*** DATA RECORDS ***
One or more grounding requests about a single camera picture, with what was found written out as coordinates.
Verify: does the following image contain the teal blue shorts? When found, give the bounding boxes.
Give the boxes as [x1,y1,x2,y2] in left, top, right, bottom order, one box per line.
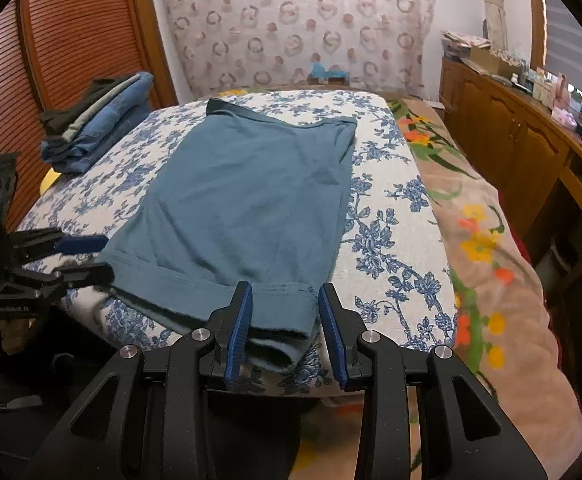
[99,99,357,374]

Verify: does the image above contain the yellow cloth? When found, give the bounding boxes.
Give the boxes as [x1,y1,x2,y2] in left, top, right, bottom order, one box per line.
[40,168,62,196]

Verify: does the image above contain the dark blue folded jeans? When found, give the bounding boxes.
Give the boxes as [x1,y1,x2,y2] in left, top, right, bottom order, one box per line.
[41,101,151,174]

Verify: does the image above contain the beige floral blanket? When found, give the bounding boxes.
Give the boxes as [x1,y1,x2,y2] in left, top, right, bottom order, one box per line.
[217,86,582,480]

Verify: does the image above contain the grey folded garment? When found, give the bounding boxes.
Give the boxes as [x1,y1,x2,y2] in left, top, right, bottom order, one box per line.
[60,73,142,143]

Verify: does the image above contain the black folded garment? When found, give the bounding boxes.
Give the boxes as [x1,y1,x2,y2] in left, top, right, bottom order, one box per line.
[38,75,135,136]

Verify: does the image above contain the light blue folded jeans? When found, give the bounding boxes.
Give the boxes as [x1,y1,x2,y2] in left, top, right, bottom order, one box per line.
[40,72,153,174]

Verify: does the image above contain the brown louvered wardrobe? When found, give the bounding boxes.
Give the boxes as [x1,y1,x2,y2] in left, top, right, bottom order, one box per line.
[0,0,177,230]

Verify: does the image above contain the brown wooden sideboard cabinet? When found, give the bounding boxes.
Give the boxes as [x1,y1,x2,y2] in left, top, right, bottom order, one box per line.
[440,58,582,270]

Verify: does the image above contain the pink circle pattern curtain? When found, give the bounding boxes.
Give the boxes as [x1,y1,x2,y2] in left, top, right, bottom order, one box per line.
[162,0,435,96]

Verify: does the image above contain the cardboard box with blue bag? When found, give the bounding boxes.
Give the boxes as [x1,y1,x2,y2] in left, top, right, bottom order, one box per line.
[306,62,349,87]

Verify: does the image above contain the pink tissue box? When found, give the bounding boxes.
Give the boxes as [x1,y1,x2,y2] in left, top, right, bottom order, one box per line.
[551,107,577,131]

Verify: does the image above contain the pink bottle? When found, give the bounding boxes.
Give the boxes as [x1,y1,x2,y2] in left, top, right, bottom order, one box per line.
[552,73,571,110]

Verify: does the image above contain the cardboard box on cabinet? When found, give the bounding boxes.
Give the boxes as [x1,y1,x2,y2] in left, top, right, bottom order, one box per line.
[469,46,522,79]

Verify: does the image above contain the stack of papers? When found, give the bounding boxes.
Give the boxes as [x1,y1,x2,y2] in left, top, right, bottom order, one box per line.
[440,30,492,60]

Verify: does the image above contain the beige tied window curtain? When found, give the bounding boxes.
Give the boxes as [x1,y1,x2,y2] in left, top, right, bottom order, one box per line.
[484,0,508,50]

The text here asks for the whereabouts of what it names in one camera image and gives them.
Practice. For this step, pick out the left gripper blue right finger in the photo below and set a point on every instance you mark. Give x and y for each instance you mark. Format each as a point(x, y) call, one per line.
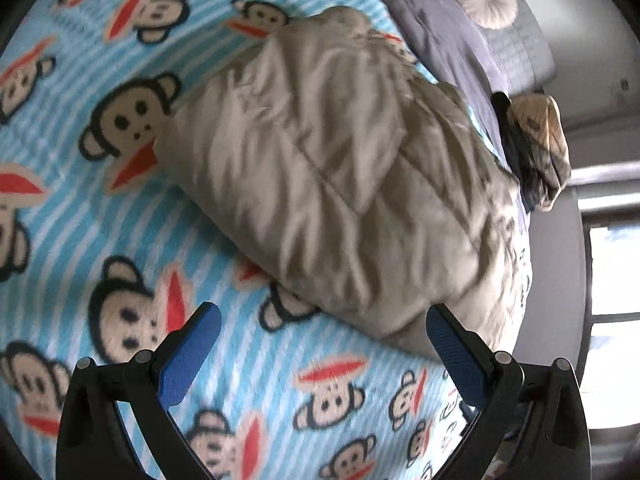
point(554, 441)

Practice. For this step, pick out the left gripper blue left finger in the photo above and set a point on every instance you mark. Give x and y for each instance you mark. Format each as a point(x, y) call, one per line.
point(93, 442)

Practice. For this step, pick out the beige quilted down jacket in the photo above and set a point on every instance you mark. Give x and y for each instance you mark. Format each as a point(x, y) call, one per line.
point(354, 182)

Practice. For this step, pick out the tan and black clothes pile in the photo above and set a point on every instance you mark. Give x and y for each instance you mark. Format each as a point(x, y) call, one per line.
point(535, 146)

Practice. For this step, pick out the blue monkey print blanket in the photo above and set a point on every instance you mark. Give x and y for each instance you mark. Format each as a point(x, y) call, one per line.
point(101, 254)

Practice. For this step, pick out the grey upholstered headboard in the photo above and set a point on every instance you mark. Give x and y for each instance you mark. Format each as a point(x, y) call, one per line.
point(522, 52)

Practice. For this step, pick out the purple grey duvet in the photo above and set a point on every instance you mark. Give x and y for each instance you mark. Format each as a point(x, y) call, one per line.
point(453, 49)

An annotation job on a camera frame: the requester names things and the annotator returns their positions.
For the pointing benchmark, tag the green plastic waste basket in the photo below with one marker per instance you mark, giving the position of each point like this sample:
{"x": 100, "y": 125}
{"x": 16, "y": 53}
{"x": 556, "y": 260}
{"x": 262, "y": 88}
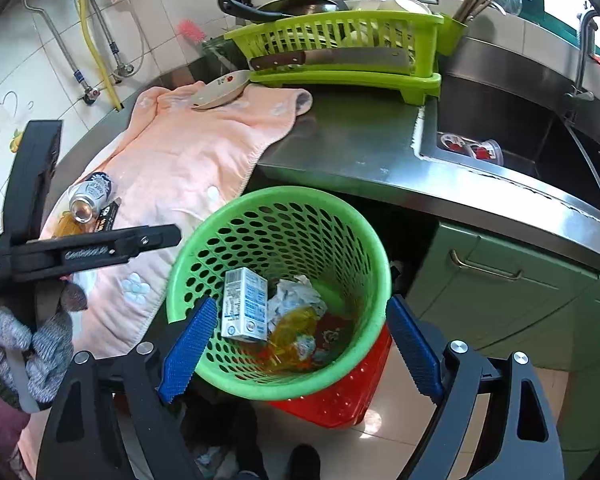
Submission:
{"x": 284, "y": 232}

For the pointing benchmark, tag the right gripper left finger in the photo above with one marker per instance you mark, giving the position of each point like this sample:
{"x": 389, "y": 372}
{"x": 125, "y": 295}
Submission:
{"x": 82, "y": 438}

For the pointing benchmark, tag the crumpled white paper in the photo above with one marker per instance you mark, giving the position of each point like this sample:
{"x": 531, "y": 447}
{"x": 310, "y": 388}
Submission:
{"x": 292, "y": 295}

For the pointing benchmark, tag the black sachet packet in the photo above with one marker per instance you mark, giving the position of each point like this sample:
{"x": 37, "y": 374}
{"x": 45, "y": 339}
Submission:
{"x": 106, "y": 217}

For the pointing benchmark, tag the steel sink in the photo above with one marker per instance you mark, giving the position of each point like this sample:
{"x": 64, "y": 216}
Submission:
{"x": 549, "y": 141}

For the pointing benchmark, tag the green dish rack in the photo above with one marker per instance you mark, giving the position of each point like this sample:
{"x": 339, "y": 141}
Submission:
{"x": 415, "y": 33}

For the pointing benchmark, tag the kitchen cleaver knife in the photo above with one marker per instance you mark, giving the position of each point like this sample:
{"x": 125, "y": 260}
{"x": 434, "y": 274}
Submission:
{"x": 394, "y": 58}

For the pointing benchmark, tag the pink towel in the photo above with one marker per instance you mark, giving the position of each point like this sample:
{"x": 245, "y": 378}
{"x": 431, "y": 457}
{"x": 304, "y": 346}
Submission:
{"x": 172, "y": 165}

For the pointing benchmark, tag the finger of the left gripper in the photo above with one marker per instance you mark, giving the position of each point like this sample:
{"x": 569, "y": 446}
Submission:
{"x": 109, "y": 248}
{"x": 29, "y": 181}

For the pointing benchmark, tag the pink bottle brush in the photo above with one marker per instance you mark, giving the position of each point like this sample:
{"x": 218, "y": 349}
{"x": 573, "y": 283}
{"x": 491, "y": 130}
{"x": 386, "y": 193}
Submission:
{"x": 191, "y": 32}

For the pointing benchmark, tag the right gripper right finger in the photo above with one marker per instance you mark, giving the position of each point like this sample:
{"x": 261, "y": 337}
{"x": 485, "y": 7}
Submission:
{"x": 518, "y": 439}

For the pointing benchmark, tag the chrome faucet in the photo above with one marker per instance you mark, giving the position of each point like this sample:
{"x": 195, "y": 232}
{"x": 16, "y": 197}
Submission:
{"x": 586, "y": 40}

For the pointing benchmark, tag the yellow snack wrapper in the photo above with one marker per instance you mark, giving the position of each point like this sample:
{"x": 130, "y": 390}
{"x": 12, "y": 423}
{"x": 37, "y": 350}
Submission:
{"x": 292, "y": 344}

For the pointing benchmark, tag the white ceramic plate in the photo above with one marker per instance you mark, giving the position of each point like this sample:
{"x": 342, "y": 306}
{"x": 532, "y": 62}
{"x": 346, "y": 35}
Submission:
{"x": 220, "y": 91}

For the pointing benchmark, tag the green cabinet drawer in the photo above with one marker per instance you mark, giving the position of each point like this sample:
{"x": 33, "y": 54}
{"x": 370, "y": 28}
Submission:
{"x": 496, "y": 295}

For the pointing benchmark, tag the left gloved hand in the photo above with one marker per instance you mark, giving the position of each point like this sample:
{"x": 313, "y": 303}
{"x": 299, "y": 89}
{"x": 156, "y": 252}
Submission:
{"x": 33, "y": 363}

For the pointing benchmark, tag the black frying pan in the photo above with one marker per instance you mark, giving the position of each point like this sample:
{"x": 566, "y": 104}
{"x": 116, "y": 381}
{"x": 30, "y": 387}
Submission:
{"x": 278, "y": 9}

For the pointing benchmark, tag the green chopstick holder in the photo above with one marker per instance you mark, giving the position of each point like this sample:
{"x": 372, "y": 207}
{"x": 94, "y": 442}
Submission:
{"x": 449, "y": 35}

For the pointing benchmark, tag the white milk carton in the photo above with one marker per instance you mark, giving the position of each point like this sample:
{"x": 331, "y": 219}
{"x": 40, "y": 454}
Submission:
{"x": 245, "y": 306}

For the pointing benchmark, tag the metal water pipe valve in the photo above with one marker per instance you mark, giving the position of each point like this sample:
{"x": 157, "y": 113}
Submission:
{"x": 90, "y": 94}

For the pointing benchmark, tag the red plastic basket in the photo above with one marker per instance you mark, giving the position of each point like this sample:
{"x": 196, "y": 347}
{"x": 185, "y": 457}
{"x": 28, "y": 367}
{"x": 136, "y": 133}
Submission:
{"x": 344, "y": 404}

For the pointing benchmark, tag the silver blue drink can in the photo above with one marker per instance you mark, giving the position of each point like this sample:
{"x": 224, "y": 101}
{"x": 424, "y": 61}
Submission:
{"x": 90, "y": 196}

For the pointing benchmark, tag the plastic cups in sink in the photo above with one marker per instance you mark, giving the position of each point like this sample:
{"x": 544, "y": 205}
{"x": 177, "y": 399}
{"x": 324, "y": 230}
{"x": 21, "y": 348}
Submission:
{"x": 487, "y": 151}
***
**EXERCISE BRIEF**
Could you return the lines in the entries above that contain "garment"?

**THE COMPLETED TASK**
Verify: does the image above contain the grey folded garment? When found, give the bounding boxes.
Verify: does the image above contain the black folded garment? When found, give the bounding boxes.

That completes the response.